* [TASK INSTRUCTIONS]
Your answer must be a word-for-word copy of the listing below, minus its pictures.

********************

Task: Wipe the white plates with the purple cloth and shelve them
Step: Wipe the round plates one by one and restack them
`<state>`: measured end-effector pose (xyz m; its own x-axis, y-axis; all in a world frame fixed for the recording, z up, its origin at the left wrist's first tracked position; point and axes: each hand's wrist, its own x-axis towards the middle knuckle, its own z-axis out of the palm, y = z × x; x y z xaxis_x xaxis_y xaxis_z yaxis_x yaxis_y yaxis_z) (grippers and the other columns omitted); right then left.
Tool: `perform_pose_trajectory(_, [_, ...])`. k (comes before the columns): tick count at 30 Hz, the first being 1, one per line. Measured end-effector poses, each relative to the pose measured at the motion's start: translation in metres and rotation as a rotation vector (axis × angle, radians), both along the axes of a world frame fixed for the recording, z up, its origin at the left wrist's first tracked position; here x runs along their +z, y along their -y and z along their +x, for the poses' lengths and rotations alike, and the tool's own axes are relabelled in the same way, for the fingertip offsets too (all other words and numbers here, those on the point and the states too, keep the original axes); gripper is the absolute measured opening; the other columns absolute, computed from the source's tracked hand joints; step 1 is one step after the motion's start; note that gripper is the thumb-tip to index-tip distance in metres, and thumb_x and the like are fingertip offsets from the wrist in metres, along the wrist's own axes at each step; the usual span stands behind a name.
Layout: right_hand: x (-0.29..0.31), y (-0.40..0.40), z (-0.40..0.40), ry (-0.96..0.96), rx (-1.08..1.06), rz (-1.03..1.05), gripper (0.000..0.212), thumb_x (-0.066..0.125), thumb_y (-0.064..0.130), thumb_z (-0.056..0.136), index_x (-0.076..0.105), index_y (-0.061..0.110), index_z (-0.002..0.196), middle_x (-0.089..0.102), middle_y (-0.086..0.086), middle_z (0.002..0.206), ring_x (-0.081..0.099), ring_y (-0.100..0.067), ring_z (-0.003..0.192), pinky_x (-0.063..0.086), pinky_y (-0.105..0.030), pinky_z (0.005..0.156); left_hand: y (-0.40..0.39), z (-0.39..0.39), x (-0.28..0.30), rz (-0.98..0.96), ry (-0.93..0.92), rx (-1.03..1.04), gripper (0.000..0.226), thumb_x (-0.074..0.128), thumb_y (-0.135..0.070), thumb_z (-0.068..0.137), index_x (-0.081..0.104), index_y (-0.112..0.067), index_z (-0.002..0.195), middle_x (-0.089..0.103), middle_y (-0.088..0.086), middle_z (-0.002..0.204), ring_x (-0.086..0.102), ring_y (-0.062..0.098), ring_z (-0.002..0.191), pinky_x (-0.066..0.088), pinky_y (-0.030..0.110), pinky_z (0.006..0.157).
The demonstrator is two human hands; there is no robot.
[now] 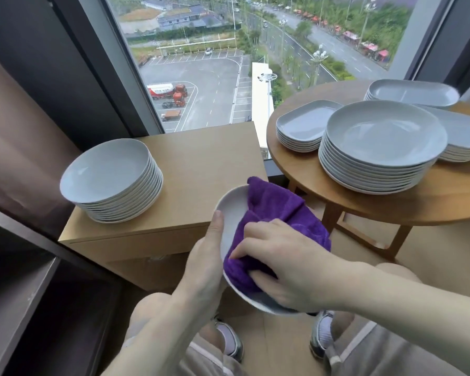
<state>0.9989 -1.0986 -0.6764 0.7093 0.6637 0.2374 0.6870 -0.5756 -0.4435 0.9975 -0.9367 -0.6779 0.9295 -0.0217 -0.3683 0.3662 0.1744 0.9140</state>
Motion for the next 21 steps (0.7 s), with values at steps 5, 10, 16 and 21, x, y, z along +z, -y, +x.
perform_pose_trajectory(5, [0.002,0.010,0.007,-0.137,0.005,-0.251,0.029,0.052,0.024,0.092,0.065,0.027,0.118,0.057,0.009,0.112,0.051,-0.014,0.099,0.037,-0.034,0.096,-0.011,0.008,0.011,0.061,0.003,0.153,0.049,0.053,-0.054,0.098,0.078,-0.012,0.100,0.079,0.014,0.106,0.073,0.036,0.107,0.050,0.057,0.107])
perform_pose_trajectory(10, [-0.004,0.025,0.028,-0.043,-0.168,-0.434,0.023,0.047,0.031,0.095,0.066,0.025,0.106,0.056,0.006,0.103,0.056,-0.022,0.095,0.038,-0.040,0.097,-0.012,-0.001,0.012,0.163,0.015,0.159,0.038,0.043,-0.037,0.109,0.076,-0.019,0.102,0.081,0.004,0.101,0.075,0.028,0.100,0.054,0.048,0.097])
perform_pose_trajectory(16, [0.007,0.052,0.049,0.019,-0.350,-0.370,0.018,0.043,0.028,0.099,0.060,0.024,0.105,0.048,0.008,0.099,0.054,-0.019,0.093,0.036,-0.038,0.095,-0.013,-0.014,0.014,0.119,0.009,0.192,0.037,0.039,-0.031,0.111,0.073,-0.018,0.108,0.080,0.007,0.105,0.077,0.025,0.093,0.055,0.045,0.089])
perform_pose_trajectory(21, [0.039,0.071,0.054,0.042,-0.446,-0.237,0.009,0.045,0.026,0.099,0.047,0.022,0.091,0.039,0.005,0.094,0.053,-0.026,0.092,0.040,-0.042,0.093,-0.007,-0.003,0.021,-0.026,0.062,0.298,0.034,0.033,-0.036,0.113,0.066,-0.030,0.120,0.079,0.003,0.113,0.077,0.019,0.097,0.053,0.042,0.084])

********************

* [REPLY TO THE TASK]
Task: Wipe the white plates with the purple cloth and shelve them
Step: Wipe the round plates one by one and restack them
`<state>`: measured end-effector pose (xyz m; its own x-axis, y-axis; all in a world frame fixed for the recording, z up, its origin at the left wrist's first tracked position; point and axes: each hand's wrist, its own x-axis towards the middle knuckle, its own z-axis out of the palm, y = z × x; x y z xaxis_x xaxis_y xaxis_z yaxis_x yaxis_y yaxis_z) (grippers and the other columns omitted); right then left.
Tool: `perform_pose_trajectory(_, [_, ...])`. k (comes before the columns): tick count at 30 Hz, the first being 1, one per line. Measured end-effector poses, each relative to the pose measured at the motion's start: translation in metres and rotation as a rotation vector (axis × angle, radians), both along the axes of a world frame fixed for the recording, z up, its origin at the left wrist's first tracked position; here x runs along their +z, y along their -y and z along their +x, for the poses' lengths and rotations alike, and the tool's own axes are relabelled in the same way, for the fingertip offsets too (all other words and numbers here, those on the point and the states too, keep the original axes); gripper is the absolute measured opening; the other columns absolute, computed from the source's tracked hand joints; step 1 is one step after the motion's start; note that gripper is the thumb-tip to index-tip distance in metres, and thumb_x and the like are fingertip offsets from the wrist in metres, along the wrist's own axes at each step; the usual span stands behind a name.
Layout: right_hand: x (-0.29..0.31), y (-0.40..0.40), z (-0.40..0.40), ry (-0.96..0.96), rx (-1.08..1.06), rz (-1.03..1.05), gripper (0.000..0.212), thumb_x (-0.066..0.125), thumb_y (-0.064..0.130), thumb_z (-0.056..0.136), index_x (-0.076..0.105), index_y (-0.061..0.110), index_z (-0.002..0.196), middle_x (-0.089..0.102), middle_y (-0.086..0.086), middle_z (0.002..0.206), ring_x (-0.081..0.099), ring_y (-0.100..0.067), ring_z (-0.003..0.192), pinky_x (-0.063..0.086), pinky_y (-0.105..0.030), pinky_z (0.005..0.156); left_hand: y (-0.40..0.39), z (-0.39..0.39), x (-0.28..0.30), rz (-0.98..0.96), ry (-0.93..0.92), rx (-1.03..1.04), gripper (0.000..0.226), thumb_x (-0.074..0.128), thumb_y (-0.135..0.070), thumb_z (-0.068..0.137), index_x (-0.081..0.104), index_y (-0.112..0.067), index_z (-0.002..0.195), middle_x (-0.089..0.103), middle_y (-0.088..0.086), middle_z (-0.002..0.204), ring_x (-0.086..0.102), ring_y (-0.062..0.098), ring_z (-0.002..0.191), pinky_x (-0.066..0.088), pinky_y (-0.030..0.110), pinky_z (0.006..0.157).
The demonstrator is two human hands; there is no robot.
[now] 
<state>0.9989 -1.0986 -0.6764 0.7093 0.6637 0.2374 0.6870 -0.5756 -0.4435 0.9975 -0.9367 -0.6779 0.9295 -0.0217 -0.3683 0.3662 0.1744 0.9140</state>
Motion for the next 21 steps (0.7 s), with values at steps 5, 10, 16 and 21, x, y, z along +z, -y, +x.
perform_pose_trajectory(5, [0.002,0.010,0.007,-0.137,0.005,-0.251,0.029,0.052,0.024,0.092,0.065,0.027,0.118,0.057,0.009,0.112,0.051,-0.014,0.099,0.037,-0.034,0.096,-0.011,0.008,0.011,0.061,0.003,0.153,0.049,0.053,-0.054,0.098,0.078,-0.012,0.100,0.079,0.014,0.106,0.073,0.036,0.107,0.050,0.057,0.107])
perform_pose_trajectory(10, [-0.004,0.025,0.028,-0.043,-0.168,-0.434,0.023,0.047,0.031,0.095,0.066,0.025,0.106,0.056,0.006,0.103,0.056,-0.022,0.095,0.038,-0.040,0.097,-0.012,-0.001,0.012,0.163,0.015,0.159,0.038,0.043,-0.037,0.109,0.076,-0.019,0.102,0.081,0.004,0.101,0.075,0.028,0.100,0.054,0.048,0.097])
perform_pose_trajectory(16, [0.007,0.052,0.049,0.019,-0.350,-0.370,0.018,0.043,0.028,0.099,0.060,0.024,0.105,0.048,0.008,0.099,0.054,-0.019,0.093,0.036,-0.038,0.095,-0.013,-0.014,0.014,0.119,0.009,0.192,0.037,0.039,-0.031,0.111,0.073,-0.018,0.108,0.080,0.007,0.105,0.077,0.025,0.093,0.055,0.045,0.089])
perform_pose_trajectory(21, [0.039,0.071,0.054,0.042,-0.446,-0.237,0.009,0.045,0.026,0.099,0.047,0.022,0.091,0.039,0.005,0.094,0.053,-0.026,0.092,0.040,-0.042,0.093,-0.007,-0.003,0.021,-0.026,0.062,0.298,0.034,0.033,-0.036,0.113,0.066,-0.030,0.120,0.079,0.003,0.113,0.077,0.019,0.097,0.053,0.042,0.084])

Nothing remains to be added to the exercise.